Sue Keirouz has a lifelong passion for knafeh. At The Last Course, a dessert restaurant in Sydney’s Enmore, the chef and restaurateur makes the treat from scratch but adds orange blossom syrup, kataifi, fresh strawberries and Iranian pistachios. Knafeh, says Keirouz who has a Lebanese-Australian background, was a regular part of her family life.

“[Knafeh] is very popular in Lebanese culture – you … need to boil milk curds and add sugar and stir it or else it doesn’t work,” she says with a laugh. “Everyone makes it differently, but you have to eat it when it’s really hot. In Lebanon, people line up for it at 4am after coming home from the nightclub. It’s a breakfast dish – so you can have it with bread made from sesame before adding the sugar. We were seven children and mum and dad didn’t have a lot of money, so she used to serve it with bread. It was one of our favourite dishes.”

“In Lebanon, people line up for it at 4am in the morning after coming home from the nightclub.”

Ameer El-Issa is the co-founder and creative director of Knafeh Bakery, the Sydney pop-up that garnered a worldwide following back in 2014 when it started serving home-made knafeh from shipping containers. He’s also an advocate for his mother’s knafeh recipe.

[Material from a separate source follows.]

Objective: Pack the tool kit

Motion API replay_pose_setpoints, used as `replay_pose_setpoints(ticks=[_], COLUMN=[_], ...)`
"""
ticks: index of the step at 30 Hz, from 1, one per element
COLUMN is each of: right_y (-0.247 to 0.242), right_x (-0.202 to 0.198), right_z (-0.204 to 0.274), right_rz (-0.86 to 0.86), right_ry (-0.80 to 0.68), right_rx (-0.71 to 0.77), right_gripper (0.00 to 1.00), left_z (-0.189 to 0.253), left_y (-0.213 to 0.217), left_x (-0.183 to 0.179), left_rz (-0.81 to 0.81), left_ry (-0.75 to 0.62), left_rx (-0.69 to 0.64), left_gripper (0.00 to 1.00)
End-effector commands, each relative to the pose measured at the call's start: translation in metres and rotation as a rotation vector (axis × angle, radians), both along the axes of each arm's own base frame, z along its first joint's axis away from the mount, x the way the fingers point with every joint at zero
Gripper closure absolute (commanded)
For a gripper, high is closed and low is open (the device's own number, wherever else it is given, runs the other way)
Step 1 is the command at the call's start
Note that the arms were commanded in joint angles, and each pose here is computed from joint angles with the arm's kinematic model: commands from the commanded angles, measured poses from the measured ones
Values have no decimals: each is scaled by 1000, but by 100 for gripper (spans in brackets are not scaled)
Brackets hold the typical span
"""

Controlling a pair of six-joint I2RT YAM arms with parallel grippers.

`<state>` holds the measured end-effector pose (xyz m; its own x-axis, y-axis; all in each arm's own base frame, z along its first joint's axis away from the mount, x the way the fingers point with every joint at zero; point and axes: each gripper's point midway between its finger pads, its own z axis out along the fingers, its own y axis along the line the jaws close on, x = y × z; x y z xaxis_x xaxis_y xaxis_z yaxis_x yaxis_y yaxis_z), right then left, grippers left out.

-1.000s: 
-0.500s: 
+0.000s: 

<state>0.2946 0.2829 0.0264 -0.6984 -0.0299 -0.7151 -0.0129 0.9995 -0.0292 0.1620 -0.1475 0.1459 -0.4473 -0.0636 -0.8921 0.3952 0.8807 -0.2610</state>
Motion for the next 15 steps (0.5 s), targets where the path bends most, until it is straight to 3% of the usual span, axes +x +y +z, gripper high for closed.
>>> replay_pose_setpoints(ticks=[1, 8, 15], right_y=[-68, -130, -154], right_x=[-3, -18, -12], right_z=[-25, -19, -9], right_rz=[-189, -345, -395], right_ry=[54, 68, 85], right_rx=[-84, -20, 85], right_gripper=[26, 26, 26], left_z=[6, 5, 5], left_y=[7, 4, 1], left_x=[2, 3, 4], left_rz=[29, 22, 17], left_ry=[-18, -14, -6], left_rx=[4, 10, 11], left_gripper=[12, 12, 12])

“For us, food is part of our culture, part of our hospitality – we are storytellers and we use knafeh as a conversation starter to connect with people,” says El-issa who has taken Knafeh Bakery to New York and, most recently, the Middle East. “My dad was born in Palestine and my mum was from Jordan and me and my siblings were all born here in Australia. In 2014, we started experimenting with our mother’s [knafeh recipe]. The knafeh that we sell is like a warm crème brûlée – it’s got a crunchy coating that you can crack into it and then we have this cheesy centre.”

Making knafeh in Melbourne isn’t without its challenges. Khayat, who uses local cheese and vegetarian ghee, says that the difference in climate can change the texture and consistency.

“I make both coarse and fine knafeh – but you have to [pay attention] to the heat, the thickness and the speed of the mixture,” he says, “We create it on the turntable. The challenge is that the climate is totally different and sometimes when it is humid, the knafeh doesn’t respond.”

Keirouz has a secret ingredient.

“I talk to my desserts when I’m stirring the mixture,” she says with a laugh. “The secret is to be patient and to have a lot of love. You have to be in a good mood. Once you add love to it, everything will be perfect.”